Lemma: Let ($\Omega_1,\mathfrak{F}_1$) and ($\Omega_2,\mathfrak{F}_2$) be measurable spaces. Suppose that $\mathfrak{F}_2=\sigma(\mathfrak{A})$ (i.e. the $\sigma$-algebra generated by a set of subsets of $\Omega_2$ called $\mathfrak{A}$). Then $f:\Omega_1 \to \Omega_2$ is a measurable function iff $f^{-1}(A)\in\mathfrak{F}_1, \forall A\in \mathfrak{A}$.

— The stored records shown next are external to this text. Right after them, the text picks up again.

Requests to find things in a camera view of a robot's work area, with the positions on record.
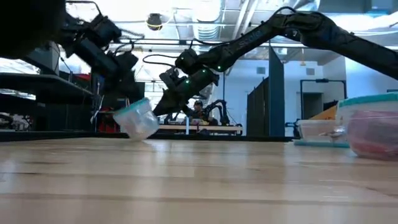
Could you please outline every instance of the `wall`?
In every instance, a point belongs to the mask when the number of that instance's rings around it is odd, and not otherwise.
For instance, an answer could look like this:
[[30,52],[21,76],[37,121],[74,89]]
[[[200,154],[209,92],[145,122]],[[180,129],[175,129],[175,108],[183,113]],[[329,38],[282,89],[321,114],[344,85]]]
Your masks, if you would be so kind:
[[[258,75],[257,67],[266,67],[266,75]],[[315,68],[315,75],[306,75],[306,68]],[[297,93],[300,91],[301,79],[323,78],[323,70],[316,62],[306,62],[306,66],[300,66],[300,62],[288,62],[285,64],[285,121],[295,121],[298,117]],[[247,96],[258,86],[262,79],[268,76],[267,60],[238,60],[231,73],[226,77],[225,100],[227,109],[237,123],[246,127]],[[223,98],[223,79],[220,78],[219,87],[215,88],[214,98]],[[305,83],[305,92],[323,92],[322,85]],[[287,136],[292,135],[291,128],[287,128]]]
[[398,89],[398,81],[345,58],[348,98],[386,93]]
[[[323,77],[330,80],[346,80],[345,57],[338,57],[323,66]],[[325,83],[323,85],[323,102],[344,99],[344,88],[341,82]]]

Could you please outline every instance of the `teal lid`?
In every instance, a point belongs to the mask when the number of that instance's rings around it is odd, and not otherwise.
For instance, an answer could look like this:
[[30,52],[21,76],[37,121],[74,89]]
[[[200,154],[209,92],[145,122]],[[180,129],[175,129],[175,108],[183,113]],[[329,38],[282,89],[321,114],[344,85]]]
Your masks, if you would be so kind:
[[360,105],[365,103],[388,102],[388,101],[398,101],[398,93],[387,93],[387,94],[374,95],[374,96],[360,96],[356,98],[351,98],[340,101],[338,103],[338,107],[342,108],[344,106]]
[[133,104],[130,104],[130,106],[128,106],[128,107],[125,107],[125,108],[123,108],[123,109],[118,110],[117,112],[115,112],[114,116],[127,113],[127,112],[130,111],[130,110],[134,110],[134,109],[137,108],[139,105],[142,105],[142,104],[144,104],[144,103],[147,103],[148,101],[149,101],[148,98],[143,98],[143,99],[141,99],[141,100],[139,100],[139,101],[137,101],[137,102],[134,102]]
[[313,147],[338,147],[349,148],[349,144],[345,142],[312,142],[303,139],[294,140],[295,146],[313,146]]

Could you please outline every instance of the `shelf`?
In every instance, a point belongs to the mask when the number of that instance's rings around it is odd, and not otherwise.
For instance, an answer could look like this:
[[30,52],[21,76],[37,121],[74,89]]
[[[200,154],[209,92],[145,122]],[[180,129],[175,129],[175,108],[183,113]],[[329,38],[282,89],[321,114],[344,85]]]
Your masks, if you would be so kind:
[[8,94],[0,94],[0,112],[24,114],[26,111],[40,113],[40,105],[34,100],[12,96]]
[[91,104],[93,94],[56,75],[0,73],[0,88],[36,96],[36,102],[55,104]]

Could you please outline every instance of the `robotic arm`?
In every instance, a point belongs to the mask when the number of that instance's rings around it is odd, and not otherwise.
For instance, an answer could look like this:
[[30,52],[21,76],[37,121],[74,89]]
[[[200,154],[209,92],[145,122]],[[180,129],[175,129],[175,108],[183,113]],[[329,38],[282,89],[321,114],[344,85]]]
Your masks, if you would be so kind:
[[[277,14],[290,9],[292,14]],[[180,82],[168,86],[154,109],[156,115],[179,111],[180,108],[202,88],[214,83],[219,76],[210,69],[224,72],[238,58],[277,35],[303,43],[307,47],[331,50],[351,58],[389,77],[398,79],[398,53],[383,46],[356,37],[338,27],[331,19],[319,12],[295,12],[282,7],[261,25],[236,40],[223,43],[197,55],[193,49],[184,50],[176,59],[175,66],[188,75]]]
[[204,113],[208,117],[210,112],[214,110],[215,108],[218,108],[218,111],[220,112],[220,123],[222,126],[229,125],[229,118],[228,114],[226,111],[226,101],[225,100],[216,100],[212,103],[210,103],[206,108],[204,108]]
[[[87,1],[67,2],[95,4]],[[97,73],[105,78],[105,93],[116,92],[130,99],[137,98],[139,92],[135,87],[132,68],[138,58],[131,52],[119,55],[116,55],[117,51],[106,52],[111,42],[120,43],[122,30],[108,17],[103,16],[99,9],[98,12],[91,22],[81,21],[67,14],[60,35],[54,41],[63,47],[67,57],[76,54],[91,67],[92,74]]]

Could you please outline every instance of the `wooden table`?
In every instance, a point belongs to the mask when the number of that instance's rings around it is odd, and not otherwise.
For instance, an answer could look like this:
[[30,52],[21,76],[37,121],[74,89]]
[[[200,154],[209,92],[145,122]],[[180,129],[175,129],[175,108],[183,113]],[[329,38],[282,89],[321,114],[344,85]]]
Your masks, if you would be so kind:
[[398,164],[291,143],[0,144],[2,224],[396,224]]

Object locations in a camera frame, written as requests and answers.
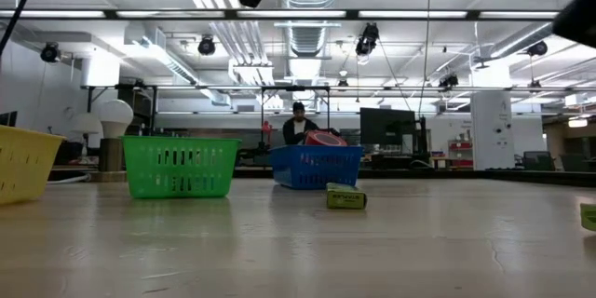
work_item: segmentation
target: fluorescent light
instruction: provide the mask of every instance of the fluorescent light
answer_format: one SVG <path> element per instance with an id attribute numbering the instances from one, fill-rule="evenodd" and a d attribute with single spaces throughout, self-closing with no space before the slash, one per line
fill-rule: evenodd
<path id="1" fill-rule="evenodd" d="M 10 18 L 14 10 L 0 10 L 0 17 Z M 22 18 L 105 18 L 100 10 L 23 10 L 20 13 Z"/>
<path id="2" fill-rule="evenodd" d="M 467 15 L 466 11 L 441 11 L 431 10 L 361 10 L 359 18 L 373 19 L 463 19 Z"/>
<path id="3" fill-rule="evenodd" d="M 232 87 L 220 87 L 220 86 L 209 86 L 210 89 L 228 89 L 228 90 L 257 90 L 261 89 L 258 86 L 232 86 Z"/>
<path id="4" fill-rule="evenodd" d="M 556 11 L 483 11 L 481 19 L 554 19 Z"/>
<path id="5" fill-rule="evenodd" d="M 213 18 L 221 19 L 224 13 L 221 10 L 118 10 L 116 15 L 125 19 L 138 18 Z"/>
<path id="6" fill-rule="evenodd" d="M 341 28 L 342 23 L 333 22 L 275 22 L 276 28 Z"/>
<path id="7" fill-rule="evenodd" d="M 240 18 L 344 18 L 345 10 L 240 10 Z"/>
<path id="8" fill-rule="evenodd" d="M 588 120 L 584 119 L 584 118 L 569 120 L 569 122 L 567 123 L 567 126 L 569 126 L 569 128 L 581 128 L 581 127 L 585 127 L 587 125 L 588 125 Z"/>
<path id="9" fill-rule="evenodd" d="M 161 86 L 157 87 L 157 89 L 172 89 L 172 90 L 182 90 L 182 89 L 196 89 L 194 86 Z"/>
<path id="10" fill-rule="evenodd" d="M 157 112 L 159 115 L 192 115 L 195 112 Z"/>

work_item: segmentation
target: red object
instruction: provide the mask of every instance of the red object
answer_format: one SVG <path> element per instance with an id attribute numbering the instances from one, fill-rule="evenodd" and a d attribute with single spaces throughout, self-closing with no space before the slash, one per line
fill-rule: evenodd
<path id="1" fill-rule="evenodd" d="M 453 150 L 471 149 L 471 148 L 472 148 L 472 143 L 471 142 L 457 142 L 457 143 L 451 143 L 449 145 L 449 149 L 453 149 Z"/>
<path id="2" fill-rule="evenodd" d="M 271 145 L 271 132 L 273 131 L 273 126 L 269 124 L 269 121 L 265 121 L 261 127 L 261 130 L 263 133 L 267 134 L 267 144 Z"/>
<path id="3" fill-rule="evenodd" d="M 306 135 L 306 145 L 327 145 L 327 146 L 347 146 L 344 139 L 337 137 L 327 131 L 312 130 Z"/>

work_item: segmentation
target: green box
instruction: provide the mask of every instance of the green box
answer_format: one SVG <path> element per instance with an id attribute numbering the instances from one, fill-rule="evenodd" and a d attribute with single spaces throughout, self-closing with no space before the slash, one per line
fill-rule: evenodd
<path id="1" fill-rule="evenodd" d="M 327 208 L 363 210 L 366 194 L 356 186 L 327 183 Z"/>
<path id="2" fill-rule="evenodd" d="M 582 227 L 596 232 L 596 205 L 580 204 Z"/>

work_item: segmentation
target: ventilation duct
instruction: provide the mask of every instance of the ventilation duct
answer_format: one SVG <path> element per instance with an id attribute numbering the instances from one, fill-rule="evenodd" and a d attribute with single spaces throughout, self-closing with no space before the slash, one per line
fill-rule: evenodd
<path id="1" fill-rule="evenodd" d="M 286 8 L 320 9 L 332 7 L 335 0 L 282 0 Z M 287 28 L 286 38 L 289 45 L 289 56 L 307 58 L 289 60 L 291 75 L 302 79 L 315 79 L 321 67 L 321 60 L 313 59 L 325 47 L 327 29 L 317 27 L 326 21 L 310 21 L 313 27 Z"/>

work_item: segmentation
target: yellow basket
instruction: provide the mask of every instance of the yellow basket
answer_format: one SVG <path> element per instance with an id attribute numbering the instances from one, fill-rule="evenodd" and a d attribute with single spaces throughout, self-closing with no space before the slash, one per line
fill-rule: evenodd
<path id="1" fill-rule="evenodd" d="M 40 197 L 64 138 L 0 126 L 0 205 Z"/>

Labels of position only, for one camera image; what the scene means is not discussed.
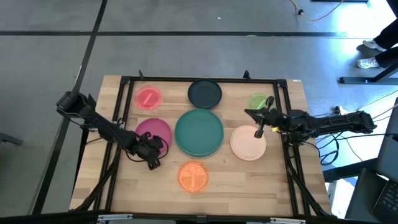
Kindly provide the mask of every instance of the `yellow cable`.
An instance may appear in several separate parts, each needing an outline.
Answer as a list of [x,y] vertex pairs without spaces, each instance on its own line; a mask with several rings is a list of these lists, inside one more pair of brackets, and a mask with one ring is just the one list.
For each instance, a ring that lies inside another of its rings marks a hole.
[[[301,8],[296,4],[296,2],[294,2],[294,0],[289,0],[291,3],[293,3],[294,7],[299,11],[301,10]],[[304,12],[301,13],[301,15],[303,15],[304,19],[311,21],[311,22],[315,22],[318,20],[321,20],[323,18],[325,18],[326,16],[329,16],[329,14],[331,14],[335,9],[337,9],[337,7],[339,7],[341,5],[341,3],[343,3],[345,0],[341,0],[341,2],[334,8],[332,9],[328,14],[322,16],[321,18],[318,19],[309,19],[307,16],[305,16]]]

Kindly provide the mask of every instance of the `black plate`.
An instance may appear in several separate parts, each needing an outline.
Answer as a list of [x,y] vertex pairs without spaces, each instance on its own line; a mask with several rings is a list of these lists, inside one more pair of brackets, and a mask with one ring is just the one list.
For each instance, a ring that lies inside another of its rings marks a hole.
[[217,82],[209,79],[194,81],[188,89],[188,98],[197,108],[211,109],[216,106],[223,96]]

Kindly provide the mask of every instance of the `orange plate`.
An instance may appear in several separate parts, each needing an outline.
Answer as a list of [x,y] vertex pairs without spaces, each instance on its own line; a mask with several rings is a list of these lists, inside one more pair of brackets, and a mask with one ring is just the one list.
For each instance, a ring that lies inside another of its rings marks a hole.
[[208,172],[200,162],[187,162],[178,171],[178,183],[187,192],[197,193],[206,186],[207,182]]

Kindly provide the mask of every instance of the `lime green plate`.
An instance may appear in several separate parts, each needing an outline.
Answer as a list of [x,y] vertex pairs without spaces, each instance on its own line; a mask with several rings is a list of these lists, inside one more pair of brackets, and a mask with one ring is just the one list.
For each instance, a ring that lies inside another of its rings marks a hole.
[[193,158],[205,158],[220,148],[224,128],[211,111],[195,109],[180,117],[175,125],[174,136],[183,153]]

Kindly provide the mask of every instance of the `white sneaker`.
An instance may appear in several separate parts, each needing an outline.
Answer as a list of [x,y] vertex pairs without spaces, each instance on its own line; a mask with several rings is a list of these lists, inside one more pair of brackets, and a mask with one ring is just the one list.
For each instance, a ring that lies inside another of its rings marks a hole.
[[364,41],[362,41],[362,43],[363,43],[363,45],[365,45],[365,47],[367,47],[367,48],[376,49],[376,50],[379,50],[379,51],[381,51],[381,52],[385,52],[385,51],[386,51],[386,49],[380,47],[380,45],[378,45],[378,44],[376,43],[376,41],[374,41],[374,40],[364,40]]
[[374,57],[359,59],[356,61],[356,64],[359,68],[367,69],[367,68],[376,68],[380,66]]

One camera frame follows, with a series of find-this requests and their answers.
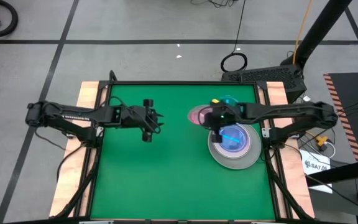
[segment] white cable
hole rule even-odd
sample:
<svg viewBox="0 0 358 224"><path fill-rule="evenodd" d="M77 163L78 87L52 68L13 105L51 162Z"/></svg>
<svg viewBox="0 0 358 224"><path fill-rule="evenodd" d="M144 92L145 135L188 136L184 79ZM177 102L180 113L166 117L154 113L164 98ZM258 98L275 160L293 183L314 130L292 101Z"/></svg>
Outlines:
<svg viewBox="0 0 358 224"><path fill-rule="evenodd" d="M301 142L303 142L304 144L306 144L307 146L309 146L310 148L312 148L312 150L314 150L315 152L317 152L317 154L324 156L322 153L320 153L320 152L319 152L316 148L314 148L312 145L306 143L305 140L303 140L303 139L300 139L300 140L301 140Z"/></svg>
<svg viewBox="0 0 358 224"><path fill-rule="evenodd" d="M334 149L333 154L332 154L331 156L329 156L328 158L332 158L332 157L334 157L334 156L335 156L335 152L336 152L334 144L333 144L333 143L331 143L331 142L327 142L327 141L326 141L326 142L324 142L324 144L328 144L328 145L330 145L330 146Z"/></svg>
<svg viewBox="0 0 358 224"><path fill-rule="evenodd" d="M312 145L310 145L310 144L306 144L307 146L309 146L310 148L312 148L312 150L314 150L315 152L317 152L317 154L319 154L319 155L322 155L322 156L325 156L325 157L328 157L328 158L332 158L332 157L334 157L335 156L335 152L336 152L336 150L335 150L335 146L334 146L334 144L333 143L331 143L331 142L324 142L324 144L329 144L332 148L333 148L333 150L334 150L334 152L333 152L333 154L332 155L330 155L330 156L326 156L326 155L323 155L321 152L319 152L315 147L313 147Z"/></svg>

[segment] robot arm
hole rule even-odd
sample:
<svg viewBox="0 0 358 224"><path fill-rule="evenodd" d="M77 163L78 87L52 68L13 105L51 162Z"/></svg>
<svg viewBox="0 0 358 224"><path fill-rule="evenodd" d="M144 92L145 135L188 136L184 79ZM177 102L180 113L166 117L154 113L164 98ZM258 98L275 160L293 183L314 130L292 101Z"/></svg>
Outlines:
<svg viewBox="0 0 358 224"><path fill-rule="evenodd" d="M97 126L106 128L140 128L142 140L151 142L152 134L160 132L162 123L158 123L158 114L152 100L144 100L143 106L126 106L123 102L117 106L104 106L89 109L60 105L47 101L30 103L25 122L32 127L51 127L67 134L72 134L87 146L95 147L96 128L83 128L66 119L94 121Z"/></svg>
<svg viewBox="0 0 358 224"><path fill-rule="evenodd" d="M214 132L213 142L222 142L219 130L223 126L236 123L255 124L272 118L296 118L291 125L284 128L270 128L268 133L263 134L269 146L281 148L289 137L302 134L311 128L331 128L335 126L338 119L334 108L323 102L277 106L237 103L231 106L223 101L213 101L209 107L212 108L212 112L205 114L201 125Z"/></svg>

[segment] wooden board
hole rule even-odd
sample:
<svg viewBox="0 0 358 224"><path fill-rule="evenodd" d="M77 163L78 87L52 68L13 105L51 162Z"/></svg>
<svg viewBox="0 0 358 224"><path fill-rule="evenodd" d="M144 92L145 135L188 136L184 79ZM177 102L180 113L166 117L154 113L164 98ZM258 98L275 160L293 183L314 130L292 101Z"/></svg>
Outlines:
<svg viewBox="0 0 358 224"><path fill-rule="evenodd" d="M99 82L83 82L81 85L80 95L78 96L77 106L85 108L94 108L96 95L98 93ZM89 121L73 121L73 123L82 127L90 126ZM67 141L65 156L80 146L77 138ZM85 147L66 160L60 169L59 180L57 182L55 196L53 198L50 216L56 215L70 201L76 192L80 183L82 166L85 158Z"/></svg>
<svg viewBox="0 0 358 224"><path fill-rule="evenodd" d="M83 82L81 85L80 95L78 97L77 106L94 108L96 101L96 95L98 92L98 83L99 82ZM283 83L281 82L268 82L268 96L271 105L280 105L287 104L287 96L285 94ZM264 103L263 92L259 91L260 101ZM74 123L81 126L89 126L89 122L85 121L74 121ZM276 127L283 127L292 123L290 118L275 119L274 124ZM289 139L287 144L298 148L297 142L294 139ZM80 143L77 139L71 139L67 142L67 148L65 156L70 153L72 150L76 149ZM52 207L50 215L56 215L60 212L67 202L71 199L72 195L78 188L80 181L80 175L83 165L83 160L85 157L85 149L81 149L71 158L69 158L66 163L62 166L60 172L60 178L57 184L55 196L53 198ZM293 195L295 200L301 205L305 212L314 216L313 207L311 205L310 195L308 186L306 183L305 176L303 174L302 161L300 159L299 153L290 147L281 149L281 157L283 163L283 170L285 174L285 180L287 182L287 188L290 193ZM278 206L280 209L280 214L285 217L285 207L283 203L283 196L278 188L276 188L278 196ZM88 203L88 194L89 189L84 193L82 199L82 206L80 210L80 215L85 214L86 204Z"/></svg>
<svg viewBox="0 0 358 224"><path fill-rule="evenodd" d="M287 96L285 94L284 85L282 82L267 82L267 92L271 105L288 104ZM282 128L292 124L291 118L279 118L273 120L275 127ZM287 145L298 149L298 143L295 139L289 139ZM291 147L285 147L280 150L285 181L287 189L303 208L303 210L314 217L313 206L311 204L309 188L306 183L306 178L303 172L302 160L299 152Z"/></svg>
<svg viewBox="0 0 358 224"><path fill-rule="evenodd" d="M262 105L266 105L265 102L265 95L262 89L258 90L259 93L259 101L260 104ZM269 121L266 119L264 120L264 126L266 128L270 127ZM273 168L276 172L278 172L277 170L277 163L276 163L276 157L274 156L274 151L273 150L269 150L269 154L272 157L272 165ZM277 197L277 203L278 203L278 211L280 212L280 217L281 218L286 218L287 217L287 213L285 212L285 204L284 204L284 197L282 192L280 191L280 189L278 188L277 184L274 184L275 186L275 190L276 190L276 197Z"/></svg>

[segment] green table surface
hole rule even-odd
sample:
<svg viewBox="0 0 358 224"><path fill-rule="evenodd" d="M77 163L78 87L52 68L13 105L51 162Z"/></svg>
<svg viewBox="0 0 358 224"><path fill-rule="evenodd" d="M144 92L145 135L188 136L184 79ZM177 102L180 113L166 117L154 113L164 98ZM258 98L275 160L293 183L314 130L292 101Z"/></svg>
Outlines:
<svg viewBox="0 0 358 224"><path fill-rule="evenodd" d="M187 118L224 95L254 103L253 86L116 85L111 95L127 105L153 99L165 124L151 143L139 129L105 130L91 218L274 219L263 161L243 170L219 165L207 147L208 130ZM260 135L259 124L253 127Z"/></svg>

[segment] white sticker
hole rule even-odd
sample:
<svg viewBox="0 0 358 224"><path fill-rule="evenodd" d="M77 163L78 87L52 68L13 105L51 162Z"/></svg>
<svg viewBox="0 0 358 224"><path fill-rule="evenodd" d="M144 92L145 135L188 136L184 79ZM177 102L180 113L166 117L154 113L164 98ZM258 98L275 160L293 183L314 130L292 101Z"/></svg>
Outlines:
<svg viewBox="0 0 358 224"><path fill-rule="evenodd" d="M310 100L311 100L311 98L308 96L303 97L303 101L305 101L305 102L309 102Z"/></svg>
<svg viewBox="0 0 358 224"><path fill-rule="evenodd" d="M314 158L313 156L310 155L309 152L305 150L300 150L300 152L302 154L303 170L306 174L310 175L324 170L329 170L331 168L328 157L311 152L312 155L315 156ZM325 185L314 186L309 188L313 190L319 190L322 192L330 193L330 194L333 193L333 190L331 190L329 187Z"/></svg>

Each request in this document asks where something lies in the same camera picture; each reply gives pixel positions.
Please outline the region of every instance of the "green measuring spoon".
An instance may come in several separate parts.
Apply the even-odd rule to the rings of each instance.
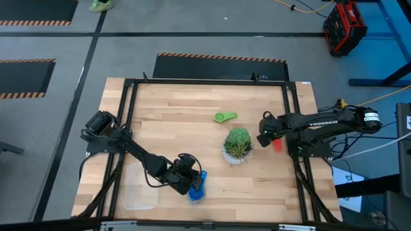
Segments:
[[[219,112],[214,115],[214,120],[219,123],[222,123],[228,119],[234,119],[237,117],[238,115],[236,112]]]

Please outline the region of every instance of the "gray floor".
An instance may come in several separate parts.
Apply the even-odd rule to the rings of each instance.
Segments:
[[[304,2],[313,8],[324,4],[318,0]],[[390,19],[395,22],[408,52],[411,52],[411,26],[400,12],[396,1],[382,2]],[[100,15],[87,11],[90,3],[91,1],[80,1],[73,23],[68,27],[0,26],[0,32],[94,31]],[[318,15],[292,12],[271,0],[117,0],[115,4],[115,8],[107,13],[103,32],[320,32],[323,22],[323,18]],[[359,5],[369,32],[390,33],[377,4]],[[328,14],[330,9],[331,7],[322,13]],[[33,215],[90,42],[89,37],[0,37],[0,59],[57,59],[45,98],[0,101],[0,140],[26,150],[23,155],[0,155],[0,223],[28,221]],[[319,108],[332,105],[338,98],[357,104],[392,92],[395,89],[350,87],[347,80],[384,78],[406,63],[393,37],[365,38],[349,56],[342,58],[329,55],[323,38],[99,38],[44,219],[68,218],[71,214],[78,185],[78,167],[84,158],[86,147],[86,143],[80,139],[80,130],[98,109],[105,79],[138,78],[142,77],[143,71],[151,76],[158,52],[287,60],[291,80],[313,83]],[[383,123],[389,123],[395,121],[395,104],[409,103],[410,99],[408,90],[369,106],[380,112]],[[382,129],[378,135],[395,137],[395,125]],[[385,142],[362,139],[348,154]],[[396,145],[349,158],[348,161],[355,173],[369,178],[398,172]],[[343,162],[335,165],[347,169]]]

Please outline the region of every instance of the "yellow cable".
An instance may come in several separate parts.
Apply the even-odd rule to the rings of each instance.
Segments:
[[[287,3],[283,2],[283,1],[280,1],[280,0],[273,0],[273,1],[278,2],[278,3],[281,3],[281,4],[285,5],[285,6],[290,7],[290,8],[292,7],[291,5],[289,5],[289,4],[287,4]],[[318,12],[318,11],[324,9],[326,6],[328,6],[328,5],[329,5],[330,3],[332,3],[333,1],[334,1],[334,0],[331,0],[330,2],[328,2],[327,4],[325,4],[324,6],[321,6],[320,8],[318,8],[318,9],[316,9],[316,10],[300,10],[300,9],[298,9],[297,7],[294,7],[294,10],[297,10],[297,11],[302,12],[302,13],[315,13],[315,12]]]
[[[411,85],[409,85],[409,86],[407,86],[407,87],[404,87],[404,88],[402,88],[402,89],[399,89],[399,90],[397,90],[397,91],[391,92],[391,93],[389,93],[389,94],[380,96],[380,97],[378,97],[378,98],[369,100],[369,101],[367,101],[367,102],[365,102],[365,103],[360,103],[359,105],[356,105],[356,106],[360,107],[360,106],[366,105],[366,104],[368,104],[368,103],[372,103],[372,102],[374,102],[374,101],[377,101],[377,100],[379,100],[379,99],[385,98],[385,97],[387,97],[387,96],[392,96],[393,94],[397,94],[398,92],[402,92],[403,90],[407,90],[407,89],[409,89],[410,87],[411,87]]]

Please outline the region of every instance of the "succulent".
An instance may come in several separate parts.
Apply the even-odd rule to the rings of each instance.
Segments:
[[[224,146],[231,156],[243,158],[252,149],[250,134],[245,128],[233,128]]]

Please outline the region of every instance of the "wooden table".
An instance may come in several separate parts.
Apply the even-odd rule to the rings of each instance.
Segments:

The forward proof is elementary and simple, but there is one aspect of the backwards proof that alludes me. In the proof, we consider a set $\mathfrak{G}:=$ { ${ A\subset\Omega_2 : f^{-1}(A)\in \mathfrak{F}_1}$ }. Once you accept that $\mathfrak{G}$ is a $\sigma$-algebra, the backwards proof follows by $\mathfrak{A}\subset \mathfrak{G} \implies \sigma (\mathfrak{A})\subset \sigma (\mathfrak{G}) = \mathfrak{G}$. As $\mathfrak{F}_2=\sigma(\mathfrak{A}) \implies \mathfrak{F}_2 \subset \mathfrak{G}$. This satisfies the definition of measurable functions.
However, the reason $\mathfrak{G}$ is a $\sigma$-algebra alludes me. Any help would be appreciated. Thank you.
You should verify that the preimage preserves unions and complements. Then for $\{A_n \}_{n=0}^\infty\subseteq \mathfrak{G}$
$$f^{-1}\big( \cup A_n \big)=\cup f^{-1}(A_n)\in \mathfrak{F}_1 \quad \text{and} \quad f^{-1}(A_0^c)=\big( f^{-1}(A_0) \big)^c \in \mathfrak{F}_1,$$
since $\mathfrak{F}_1$ is a $\sigma$-algebra.